El segundo cálculo erróneo que es peso muerto del pasado en los priístas, y en muchos observadores, es la idea de que la elección de la ciudad de México será la rifa del tigre y que hay que reservarse para ``la grande'', la elección presidencial del año 2000. Lo cierto es que para cualquier político que se sienta con tamaños para ganar la elección presidencial del año 2000, el peldaño más sólido hacia ese objetivo es convertirse en el gobernante electo de la ciudad de México en 1997. Algo semejante puede decirse del político que no se sienta con la fuerza necesaria para ganar el 2000: las elecciones capitalinas de 1997 son el mejor lugar a donde buscar los tamaños que le faltan.

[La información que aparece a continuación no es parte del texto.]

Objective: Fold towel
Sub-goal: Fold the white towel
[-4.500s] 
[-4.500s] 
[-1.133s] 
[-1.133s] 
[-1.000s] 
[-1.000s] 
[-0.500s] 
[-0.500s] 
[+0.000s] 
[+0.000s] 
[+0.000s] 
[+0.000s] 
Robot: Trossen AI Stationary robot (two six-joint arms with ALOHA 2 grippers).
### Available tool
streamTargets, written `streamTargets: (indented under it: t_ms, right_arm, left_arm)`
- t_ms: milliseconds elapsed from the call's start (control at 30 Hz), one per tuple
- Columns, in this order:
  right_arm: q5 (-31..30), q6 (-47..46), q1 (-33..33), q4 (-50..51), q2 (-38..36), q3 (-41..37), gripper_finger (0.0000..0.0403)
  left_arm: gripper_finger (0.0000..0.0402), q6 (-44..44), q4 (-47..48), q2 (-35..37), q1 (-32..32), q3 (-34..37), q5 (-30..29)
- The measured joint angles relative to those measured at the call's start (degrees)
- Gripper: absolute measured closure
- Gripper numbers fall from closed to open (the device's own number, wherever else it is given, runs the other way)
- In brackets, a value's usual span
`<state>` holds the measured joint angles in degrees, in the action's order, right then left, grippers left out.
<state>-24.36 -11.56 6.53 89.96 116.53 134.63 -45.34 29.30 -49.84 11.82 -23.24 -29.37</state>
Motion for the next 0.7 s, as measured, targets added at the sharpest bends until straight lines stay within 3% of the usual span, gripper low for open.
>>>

El espantajo de que la Ciudad de México es ingobernable y de que el triunfador cavará su propia tumba con su triunfo, es un argumento que no debería inquietar a nadie que sepa distinguir entre lo que sucede en las páginas de los periódicos y lo que sucede en la realidad. La ciudad de México sólo es un caos ingobernable en las páginas de los periódicos. En los hechos es una ciudad que funciona razonablemente, es la ciudad central de México y un horizonte de poder -recursos, clientelas, instrumentos, decisiones- sólo inferior al de la Presidencia de la República. Otra cosa es que el regente haya sido nombrado hasta hoy por el propio Presidente y no pueda ejercer esos poderes sin riesgo de ser corrido. Quien gane la elección del DF tendrá acceso a esos poderes con relativa independencia de la voluntad presidencial. Se los habrán otorgado los votantes, no el Presidente. Por primera vez en décadas esos poderes podrán ser ejercidos con amplitud y mostrarán su tamaño verdadero. Aun si el regente electo resulta ser del PRI, la elección de la ciudad de México en el 97 significará una transferencia real de poder. No deja de ser paradójico ver a los priístas, con su reputación de profesionales en la búsqueda y la conservación del poder, dudando, temiendo y rehusando, por sus viejos reflejos, las oportunidades que ofrecen los nuevos tiempos.